Charlot si aggira nei dintorni di un circo, e come al solito è affamato e senza un soldo. Siamo all’inizio (brillantissimo) di uno dei film di Chaplin meno conosciuti e celebrati. “Il circo” ha un attacco memorabile durante il quale sciorina una serie di gag impagabili: l’orologio e il portafogli rubati, ritrovati per caso nelle tasche del malcapitato omino, danno il là ad una serie di inseguimenti divertentissimi, tra panini “aspirati” a bambini altruisti, labirinti di specchi e altre attrazioni fieristiche. Fino ad approdare alla pista circense, dove la caccia vera dei poliziotti si trasforma in intrattenimento puro per un pubblico annoiato dagli usuali sketch dei clown. Nel suo far ridere involontariamente la folla, Charlot svela cosa si nasconde dietro l’intrattenimento: numeri preparati troppo a tavolino per giungere spontanei, e trucchi magici impossibili rivelati attraverso un semplice bottone premuto. Non fa in tempo a spolverare alcuni pesci con uno straccio, che già si ritrova ancora una volta inseguito, ora dal direttore e poi da un mulo particolarmente ostinato.


In questa fuga costante da tutto e tutti Chaplin, dopo il capitalismo de “La febbre dell’oro” letto come sistema sociale irreversibile, sposta il suo obiettivo, e si uniforma al Potere come rilevanza suprema, al quale contrappone l’indipendenza schietta del vagabondo col bastone sempre un po’ storto. Seppur apparentemente frammentato, attraverso una successione di comiche che sembrano slegate tra di loro, “The circus” gode di un congegno incontrollato che abbina alle gag iniziali al Luna Park quelle circensi, con tanto di leoni e tigri mezze addormentate e addomesticate, cani che ringhiano nei momenti meno opportuni, scimmie che aggiungono angoscia a un momento già di per se’ opprimente. L’arena gitana diventa così un simbolo stabile degli USA: un mondo incoerente, governato dalle contraddizioni e dalla brutalità, nel quale Chaplin azzarda malizioso una sostituzione di una (Grande) Mela in una banana. Animali/Umani e Umani/Animali si diceva, intercambiabili nella loro conforme crudeltà, buoni solo a sbriciolare le stelle dei sipari. 
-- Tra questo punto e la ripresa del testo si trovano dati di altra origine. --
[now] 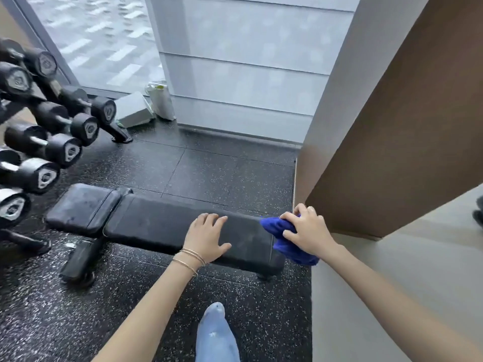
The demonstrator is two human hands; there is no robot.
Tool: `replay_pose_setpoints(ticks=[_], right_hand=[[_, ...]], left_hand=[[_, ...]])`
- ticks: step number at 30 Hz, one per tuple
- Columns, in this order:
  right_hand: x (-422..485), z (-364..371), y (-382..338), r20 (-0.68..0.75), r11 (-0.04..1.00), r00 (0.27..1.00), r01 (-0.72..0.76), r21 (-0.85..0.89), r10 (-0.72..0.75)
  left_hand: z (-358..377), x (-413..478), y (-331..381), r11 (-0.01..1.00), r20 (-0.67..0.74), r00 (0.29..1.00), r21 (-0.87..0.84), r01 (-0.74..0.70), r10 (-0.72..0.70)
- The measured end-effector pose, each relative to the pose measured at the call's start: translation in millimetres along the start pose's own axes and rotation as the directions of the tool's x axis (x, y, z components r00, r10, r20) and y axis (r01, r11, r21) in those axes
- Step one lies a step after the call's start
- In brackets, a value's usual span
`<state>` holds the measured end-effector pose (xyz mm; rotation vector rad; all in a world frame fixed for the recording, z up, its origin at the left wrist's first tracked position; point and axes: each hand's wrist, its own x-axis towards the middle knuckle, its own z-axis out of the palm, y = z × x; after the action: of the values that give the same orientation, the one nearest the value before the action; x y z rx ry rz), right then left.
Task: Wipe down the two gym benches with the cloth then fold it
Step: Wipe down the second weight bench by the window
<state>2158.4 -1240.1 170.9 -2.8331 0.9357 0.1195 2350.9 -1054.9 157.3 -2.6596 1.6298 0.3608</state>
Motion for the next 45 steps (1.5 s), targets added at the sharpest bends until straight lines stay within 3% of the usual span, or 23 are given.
replay_pose_setpoints(ticks=[9,17,24,30,34,38,41,45], right_hand=[[75.0,79.2,-23.3,0.185,0.947,0.947,-0.29,0.139,0.263],[129.2,181.3,-12.6,0.278,0.908,0.895,-0.397,0.135,0.35],[183.1,304.9,8.9,0.181,0.926,0.913,-0.376,0.024,0.365],[210.1,398.2,25.5,0.264,0.888,0.853,-0.458,-0.038,0.45],[179.6,425.1,10.4,0.145,0.865,0.861,-0.499,0.056,0.488],[117.6,437.0,0.3,0.103,0.938,0.933,-0.345,-0.032,0.346],[131.4,435.1,12.1,0.061,0.954,0.954,-0.288,-0.085,0.293],[205.7,425.0,24.7,0.061,0.892,0.893,-0.44,-0.102,0.447]], left_hand=[[54.5,115.0,-61.9,0.985,0.182,0.968,-0.014,-0.172,0.172],[137.6,193.5,-81.4,0.957,0.307,0.909,-0.031,-0.288,0.284],[267.2,250.1,-77.2,0.953,0.408,0.873,0.018,-0.302,0.269],[348.0,273.2,-72.7,0.964,0.398,0.887,0.026,-0.266,0.234],[365.9,287.0,-75.4,0.977,0.325,0.923,-0.021,-0.213,0.208],[368.5,302.8,-76.3,0.984,0.296,0.938,-0.036,-0.176,0.179],[367.1,319.9,-72.6,0.984,0.366,0.916,-0.003,-0.176,0.164],[364.7,328.9,-63.1,0.964,0.531,0.835,0.113,-0.239,0.145]])
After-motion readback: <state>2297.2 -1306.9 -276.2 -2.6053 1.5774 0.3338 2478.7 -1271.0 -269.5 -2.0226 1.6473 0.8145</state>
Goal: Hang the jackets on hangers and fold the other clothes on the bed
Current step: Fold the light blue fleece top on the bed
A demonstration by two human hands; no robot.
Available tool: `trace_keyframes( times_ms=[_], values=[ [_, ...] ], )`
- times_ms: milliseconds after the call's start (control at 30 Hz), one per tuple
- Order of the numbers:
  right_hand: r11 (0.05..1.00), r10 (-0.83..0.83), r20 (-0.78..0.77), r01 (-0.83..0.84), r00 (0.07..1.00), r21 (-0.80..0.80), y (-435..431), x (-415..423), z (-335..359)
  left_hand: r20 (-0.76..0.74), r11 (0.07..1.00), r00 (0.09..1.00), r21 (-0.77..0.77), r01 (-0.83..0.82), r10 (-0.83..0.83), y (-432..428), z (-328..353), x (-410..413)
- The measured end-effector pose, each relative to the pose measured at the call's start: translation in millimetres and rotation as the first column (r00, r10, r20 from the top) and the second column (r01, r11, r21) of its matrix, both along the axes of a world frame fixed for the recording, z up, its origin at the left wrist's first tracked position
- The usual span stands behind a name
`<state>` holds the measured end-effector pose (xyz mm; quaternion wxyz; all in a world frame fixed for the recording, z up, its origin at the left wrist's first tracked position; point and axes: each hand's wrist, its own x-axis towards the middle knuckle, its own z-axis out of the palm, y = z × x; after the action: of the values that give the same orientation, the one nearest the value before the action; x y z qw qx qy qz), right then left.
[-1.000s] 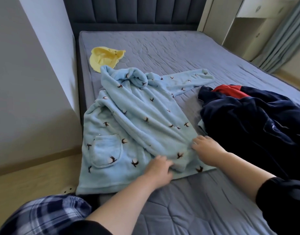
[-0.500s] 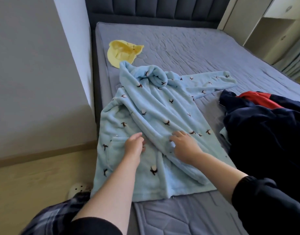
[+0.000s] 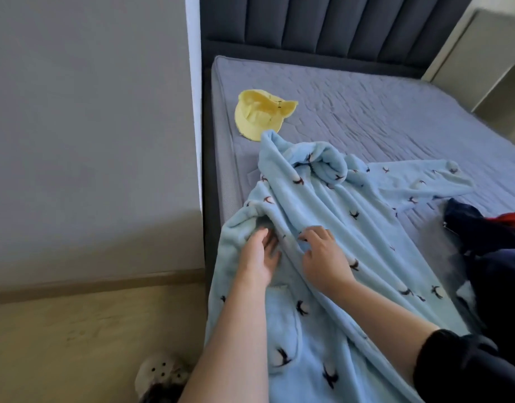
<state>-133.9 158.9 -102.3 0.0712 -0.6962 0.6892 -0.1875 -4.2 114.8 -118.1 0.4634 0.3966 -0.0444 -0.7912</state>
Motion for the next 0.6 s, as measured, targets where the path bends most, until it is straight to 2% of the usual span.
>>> trace_keyframes(
  times_ms=[133,233,333,400,500,600],
  values=[
    [0.995,-0.082,0.075,0.086,0.994,-0.055,-36.1,4.3,6.9,-0.05,0.998,0.997,-0.044,0.05,-0.052,-27.5,2.9,-0.1],
    [0.983,-0.183,0.181,0.183,0.966,0.014,-76.1,3.6,15.7,-0.086,0.997,0.995,-0.053,0.049,-0.054,-41.8,6.6,2.7],
    [0.972,-0.233,0.184,0.224,0.955,0.069,-117.4,4.8,25.3,-0.082,0.996,0.993,-0.034,-0.085,0.082,-52.6,6.6,0.1],
    [0.963,-0.245,0.181,0.217,0.952,0.161,-142.3,5.7,29.7,-0.066,0.984,0.982,0.002,-0.175,0.175,-58.0,2.6,-2.2],
    [0.934,-0.29,0.225,0.224,0.93,0.277,-171.9,5.9,31.4,-0.09,0.975,0.972,0.059,-0.212,0.217,-61.1,-4.8,1.8],
    [0.903,-0.429,0.414,0.37,0.803,0.217,-183.6,-6.7,32.0,-0.15,0.934,0.928,0.169,-0.316,0.341,-62.9,-12.0,14.0]
  ],
)
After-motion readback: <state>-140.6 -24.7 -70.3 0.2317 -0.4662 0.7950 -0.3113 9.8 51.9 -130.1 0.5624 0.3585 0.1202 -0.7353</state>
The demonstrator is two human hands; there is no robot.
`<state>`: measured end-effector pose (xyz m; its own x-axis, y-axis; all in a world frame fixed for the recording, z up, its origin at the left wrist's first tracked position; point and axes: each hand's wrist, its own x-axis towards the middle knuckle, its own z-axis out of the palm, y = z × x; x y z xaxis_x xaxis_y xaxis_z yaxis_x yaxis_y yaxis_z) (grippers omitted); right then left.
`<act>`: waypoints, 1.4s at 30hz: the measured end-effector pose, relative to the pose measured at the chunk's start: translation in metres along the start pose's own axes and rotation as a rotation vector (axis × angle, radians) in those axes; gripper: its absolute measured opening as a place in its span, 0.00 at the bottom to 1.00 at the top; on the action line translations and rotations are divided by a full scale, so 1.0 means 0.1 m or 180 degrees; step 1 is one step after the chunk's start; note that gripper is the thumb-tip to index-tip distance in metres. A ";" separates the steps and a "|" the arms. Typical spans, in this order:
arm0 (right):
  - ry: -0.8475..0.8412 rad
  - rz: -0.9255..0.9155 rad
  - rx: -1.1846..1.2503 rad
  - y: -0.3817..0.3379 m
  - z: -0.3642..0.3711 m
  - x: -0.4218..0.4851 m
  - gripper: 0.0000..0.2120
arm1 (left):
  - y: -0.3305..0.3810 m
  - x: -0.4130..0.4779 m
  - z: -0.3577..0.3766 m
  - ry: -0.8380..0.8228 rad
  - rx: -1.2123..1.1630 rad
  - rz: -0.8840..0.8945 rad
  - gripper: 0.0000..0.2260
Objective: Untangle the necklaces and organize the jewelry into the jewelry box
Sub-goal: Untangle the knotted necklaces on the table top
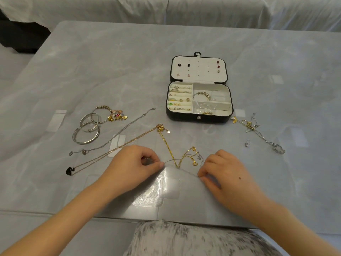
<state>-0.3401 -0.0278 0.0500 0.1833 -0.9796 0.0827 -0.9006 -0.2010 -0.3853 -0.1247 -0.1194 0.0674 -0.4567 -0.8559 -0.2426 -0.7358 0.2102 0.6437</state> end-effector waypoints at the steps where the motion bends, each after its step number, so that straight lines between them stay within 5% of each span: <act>1: -0.0052 0.0007 -0.0055 0.00 0.01 -0.01 0.10 | -0.01 -0.02 0.00 0.0011 0.0217 0.0147 0.04; 5: -0.0118 0.0119 -0.0098 -0.04 0.02 -0.02 0.10 | -0.06 -0.07 -0.02 0.0140 0.1119 0.1198 0.12; 8: -0.0137 0.0135 -0.0048 -0.05 0.03 -0.01 0.10 | -0.12 -0.07 -0.02 0.0147 0.1218 0.1433 0.12; 18: 0.0335 0.0508 -0.0009 0.03 -0.06 0.25 0.07 | -0.12 -0.04 -0.06 0.0237 0.1460 0.1532 0.12; 23: -0.0020 0.0913 0.0168 0.11 -0.05 0.50 0.09 | 0.02 0.01 0.05 0.0400 0.1245 0.1656 0.12; 28: -0.0323 0.0981 0.0370 0.06 -0.05 0.62 0.01 | 0.11 0.11 0.22 0.0314 0.0551 0.1084 0.03; 32: -0.0305 0.0833 0.0478 0.02 -0.15 0.56 0.01 | 0.08 0.15 0.27 0.0294 0.0506 0.0965 0.06; 42: -0.0146 0.1029 0.1945 -0.16 -0.44 0.13 0.06 | -0.06 0.13 0.32 0.0444 0.0515 0.1245 0.09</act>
<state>-0.3408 -0.0375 0.0975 -0.0284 -0.9872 -0.1571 -0.5317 0.1480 -0.8339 -0.1419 -0.1162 0.0369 -0.6526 -0.7505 0.1041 -0.5950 0.5926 0.5430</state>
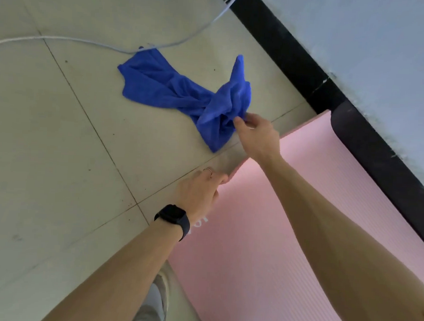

Il personaggio del direttore del circo non può essere che un cinico calcolatore: accoglie Charlot solo perché il suo spettacolo è in crisi, lo sfrutta pagandolo come un semplice inserviente quando invece è la star di maggiore attrattiva, e se ne frega del suo destino quando corre il rischio al posto dell’esperto equilibrista Rex. Inoltre umilia la figlia cavallerizza di fronte all’intero gruppo di artisti, impedendogli di mangiare. Le affinità di Charlot con Merna, la figlia del direttore, appaiono subito evidenti: ambedue esclusi e rifiutati per ciò che (non) sono, si ritrovano a dividere avidamente una colazione facendosi venire il singhiozzo. Un approccio che sembrerebbe portare il film sul classico coinvolgimento amoroso. Questa volta, però, le conseguenze saranno a loro modo imprevedibili.

Solo, all’interno del grande cerchio tracciato dal telone del circo, Chaplin, dopo aver “fatto omaggio” dell’Amore si esibisce per se’ stesso. Perchè non ci si innamora di una maschera triste, di un buffone stipendiato male, di un povero. La regola (tendenzialmente statunitense in questo caso, ma universale) vuole che gli affetti siano indirizzati alle classi danarose le quali, funamboli sul filo sottile sotto il tendone di un circo, ben rappresentano l’Autorità. E l’artificio che così si crea accentua l’egoismo e la solitudine, da ambo le parti. La classe sociale privilegiata non è interessata al destino degli indigenti, e questi non si mischiano, razionalmente e carnalmente, agli altri, preferendo un’ipotetica rovina personale: un apparente rifiuto a vivere che potrebbe anche essere letto come un affrancamento (borioso e arrogante?) per riuscire a sopravvivere. Questo agire fa de “Il circo” uno dei film chapliniani più ragionati, estremi e nebulosi; come se alla fine l’intelletto avesse prevalso sui sentimenti.